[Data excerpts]
────────────────
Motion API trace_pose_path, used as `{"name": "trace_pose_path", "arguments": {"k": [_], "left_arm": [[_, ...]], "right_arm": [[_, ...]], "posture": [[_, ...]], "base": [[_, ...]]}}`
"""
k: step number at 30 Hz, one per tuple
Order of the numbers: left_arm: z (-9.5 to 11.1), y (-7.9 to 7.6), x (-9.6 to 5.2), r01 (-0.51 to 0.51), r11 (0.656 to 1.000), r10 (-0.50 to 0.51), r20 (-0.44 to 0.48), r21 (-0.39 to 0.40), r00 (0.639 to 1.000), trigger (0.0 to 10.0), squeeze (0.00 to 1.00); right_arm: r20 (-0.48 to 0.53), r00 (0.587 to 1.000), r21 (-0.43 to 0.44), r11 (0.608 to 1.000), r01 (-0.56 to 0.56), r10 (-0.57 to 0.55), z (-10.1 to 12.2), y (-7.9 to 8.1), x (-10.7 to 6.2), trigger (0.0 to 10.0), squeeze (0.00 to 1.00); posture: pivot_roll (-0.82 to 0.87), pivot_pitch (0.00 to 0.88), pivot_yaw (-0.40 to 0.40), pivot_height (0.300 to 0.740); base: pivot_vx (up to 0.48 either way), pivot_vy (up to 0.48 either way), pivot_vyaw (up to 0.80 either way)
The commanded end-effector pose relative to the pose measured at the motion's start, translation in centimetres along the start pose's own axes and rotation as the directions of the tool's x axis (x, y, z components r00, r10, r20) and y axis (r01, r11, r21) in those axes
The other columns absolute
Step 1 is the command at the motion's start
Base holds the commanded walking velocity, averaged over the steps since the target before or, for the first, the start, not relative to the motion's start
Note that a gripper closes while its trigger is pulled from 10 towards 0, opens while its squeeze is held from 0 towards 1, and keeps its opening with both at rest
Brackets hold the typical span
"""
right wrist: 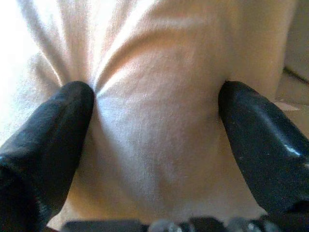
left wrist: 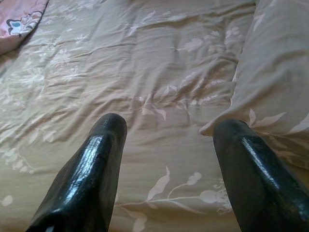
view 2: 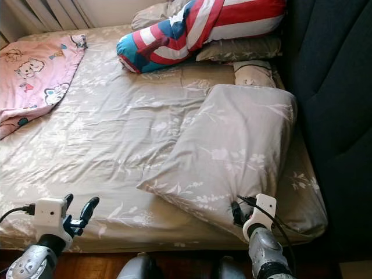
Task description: Clean up the room
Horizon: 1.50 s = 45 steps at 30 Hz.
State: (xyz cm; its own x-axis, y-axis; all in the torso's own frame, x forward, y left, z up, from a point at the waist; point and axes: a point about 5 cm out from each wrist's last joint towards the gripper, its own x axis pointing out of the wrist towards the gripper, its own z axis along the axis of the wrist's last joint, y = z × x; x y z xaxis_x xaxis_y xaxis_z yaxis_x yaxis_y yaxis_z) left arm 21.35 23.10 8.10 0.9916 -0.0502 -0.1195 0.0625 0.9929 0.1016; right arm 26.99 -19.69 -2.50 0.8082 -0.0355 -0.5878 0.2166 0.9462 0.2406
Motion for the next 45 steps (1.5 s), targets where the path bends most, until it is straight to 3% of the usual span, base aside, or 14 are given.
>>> {"name": "trace_pose_path", "arguments": {"k": [1,23,40,45], "left_arm": [[-0.1,0.8,-0.5,-0.019,1.000,0.019,-0.022,0.008,1.000,10.0,0.00],[-0.7,0.6,-0.3,-0.036,0.999,0.036,-0.047,0.001,0.998,10.0,0.00],[-1.0,0.3,1.8,-0.016,1.000,0.016,-0.039,0.000,0.999,10.0,0.00],[-1.1,0.8,2.2,-0.041,0.999,0.041,-0.034,0.000,0.999,10.0,0.00]], "right_arm": [[-0.158,0.987,0.030,0.999,-0.019,0.024,-4.1,0.6,-0.8,0.0,0.00],[-0.106,0.994,0.017,1.000,0.017,-0.015,-3.1,0.2,-0.6,0.0,0.00],[-0.063,0.994,0.038,0.995,0.094,-0.091,-2.2,-1.4,-0.7,0.0,0.00],[-0.044,0.991,0.009,0.992,0.127,-0.127,-1.5,-2.2,-0.7,0.0,0.00]], "posture": [[0.19,0.279,0.113,0.678],[0.17,0.243,0.089,0.678],[0.10,0.194,0.106,0.678],[0.09,0.181,0.099,0.678]], "base": [[0.000,0.000,0.00],[0.000,0.000,0.00],[0.000,0.000,0.00],[0.000,0.000,0.00]]}}
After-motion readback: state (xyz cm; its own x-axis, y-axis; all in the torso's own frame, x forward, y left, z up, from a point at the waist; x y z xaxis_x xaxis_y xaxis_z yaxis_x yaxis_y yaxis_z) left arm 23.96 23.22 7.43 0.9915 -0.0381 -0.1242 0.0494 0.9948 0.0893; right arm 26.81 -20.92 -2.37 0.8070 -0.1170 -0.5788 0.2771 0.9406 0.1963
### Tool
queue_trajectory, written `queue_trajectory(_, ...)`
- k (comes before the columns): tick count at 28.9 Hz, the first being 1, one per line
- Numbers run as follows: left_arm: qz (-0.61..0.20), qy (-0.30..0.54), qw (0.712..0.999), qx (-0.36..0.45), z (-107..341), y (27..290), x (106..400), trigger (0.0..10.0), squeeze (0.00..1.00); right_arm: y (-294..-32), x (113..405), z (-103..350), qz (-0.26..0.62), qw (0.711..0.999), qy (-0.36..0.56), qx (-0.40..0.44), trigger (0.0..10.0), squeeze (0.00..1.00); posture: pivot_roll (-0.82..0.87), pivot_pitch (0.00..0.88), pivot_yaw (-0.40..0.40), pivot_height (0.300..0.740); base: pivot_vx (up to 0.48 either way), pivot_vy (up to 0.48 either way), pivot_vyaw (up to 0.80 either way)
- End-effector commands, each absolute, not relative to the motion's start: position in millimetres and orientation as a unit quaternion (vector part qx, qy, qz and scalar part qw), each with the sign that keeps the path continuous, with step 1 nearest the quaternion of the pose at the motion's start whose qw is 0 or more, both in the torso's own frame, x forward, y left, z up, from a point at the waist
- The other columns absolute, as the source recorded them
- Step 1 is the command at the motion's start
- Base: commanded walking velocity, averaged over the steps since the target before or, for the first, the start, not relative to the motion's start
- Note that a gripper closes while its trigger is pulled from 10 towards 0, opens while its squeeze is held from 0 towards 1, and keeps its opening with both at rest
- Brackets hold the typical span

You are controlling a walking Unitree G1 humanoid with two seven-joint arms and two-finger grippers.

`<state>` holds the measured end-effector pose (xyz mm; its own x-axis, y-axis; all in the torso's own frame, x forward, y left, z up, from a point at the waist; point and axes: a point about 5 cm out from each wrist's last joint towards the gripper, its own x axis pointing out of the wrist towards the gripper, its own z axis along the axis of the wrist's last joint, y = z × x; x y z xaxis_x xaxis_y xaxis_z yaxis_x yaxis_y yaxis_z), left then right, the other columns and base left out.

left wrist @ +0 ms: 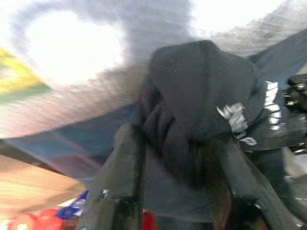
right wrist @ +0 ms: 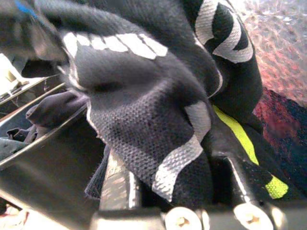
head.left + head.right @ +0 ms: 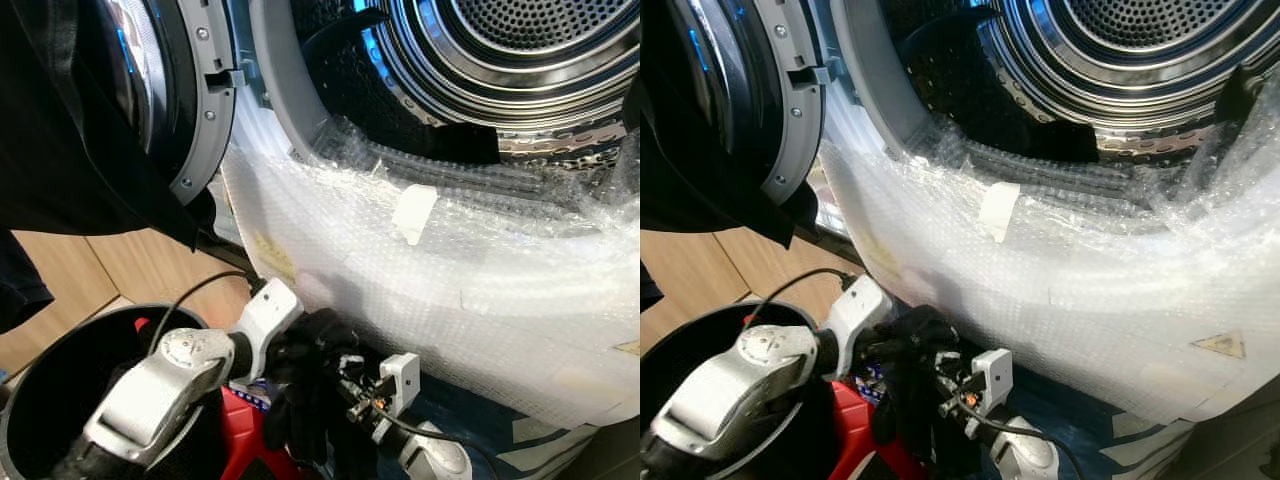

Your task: Clothes washing

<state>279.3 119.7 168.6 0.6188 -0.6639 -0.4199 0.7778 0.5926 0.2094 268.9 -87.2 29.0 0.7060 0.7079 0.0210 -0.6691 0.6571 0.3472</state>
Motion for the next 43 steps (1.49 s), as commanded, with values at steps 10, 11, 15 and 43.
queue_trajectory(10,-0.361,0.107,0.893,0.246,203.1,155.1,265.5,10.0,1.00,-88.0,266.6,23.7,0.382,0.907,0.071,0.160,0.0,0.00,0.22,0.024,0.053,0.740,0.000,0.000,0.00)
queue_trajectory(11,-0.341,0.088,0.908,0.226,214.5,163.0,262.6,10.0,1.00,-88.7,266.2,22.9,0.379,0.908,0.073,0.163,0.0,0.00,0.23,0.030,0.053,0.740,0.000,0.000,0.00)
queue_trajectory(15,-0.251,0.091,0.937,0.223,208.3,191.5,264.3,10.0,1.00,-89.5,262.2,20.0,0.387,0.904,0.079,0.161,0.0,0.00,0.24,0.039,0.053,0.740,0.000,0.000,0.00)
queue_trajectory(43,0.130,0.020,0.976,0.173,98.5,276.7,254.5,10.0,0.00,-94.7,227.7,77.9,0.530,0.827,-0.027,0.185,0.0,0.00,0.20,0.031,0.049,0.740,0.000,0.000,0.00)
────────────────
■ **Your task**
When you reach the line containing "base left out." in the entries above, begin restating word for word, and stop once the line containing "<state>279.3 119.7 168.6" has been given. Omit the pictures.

■ **Solution**
`<state>` holds the measured end-effector pose (xyz mm; its own x-axis, y-axis; all in the torso's own frame, x forward, y left, z up, from a point at the waist; point and axes: a point about 5 cm out from each wrist's last joint towards the gripper, its own x axis pointing out of the wrist towards the gripper, its own z axis along the axis of the wrist's last joint, y = z × x; x y z xaxis_x xaxis_y xaxis_z yaxis_x yaxis_y yaxis_z), left then right, the other columns and base left out.

left wrist @ +0 ms: 
right wrist @ +0 ms: 
head.left + head.right @ +0 ms: 

Your task: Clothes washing

<state>279.3 119.7 168.6 0.6188 -0.6639 -0.4199 0.7778 0.5926 0.2094 268.9 -87.2 29.0 0.7060 0.7079 0.0210 -0.6691 0.6571 0.3472</state>

This output has come to an end.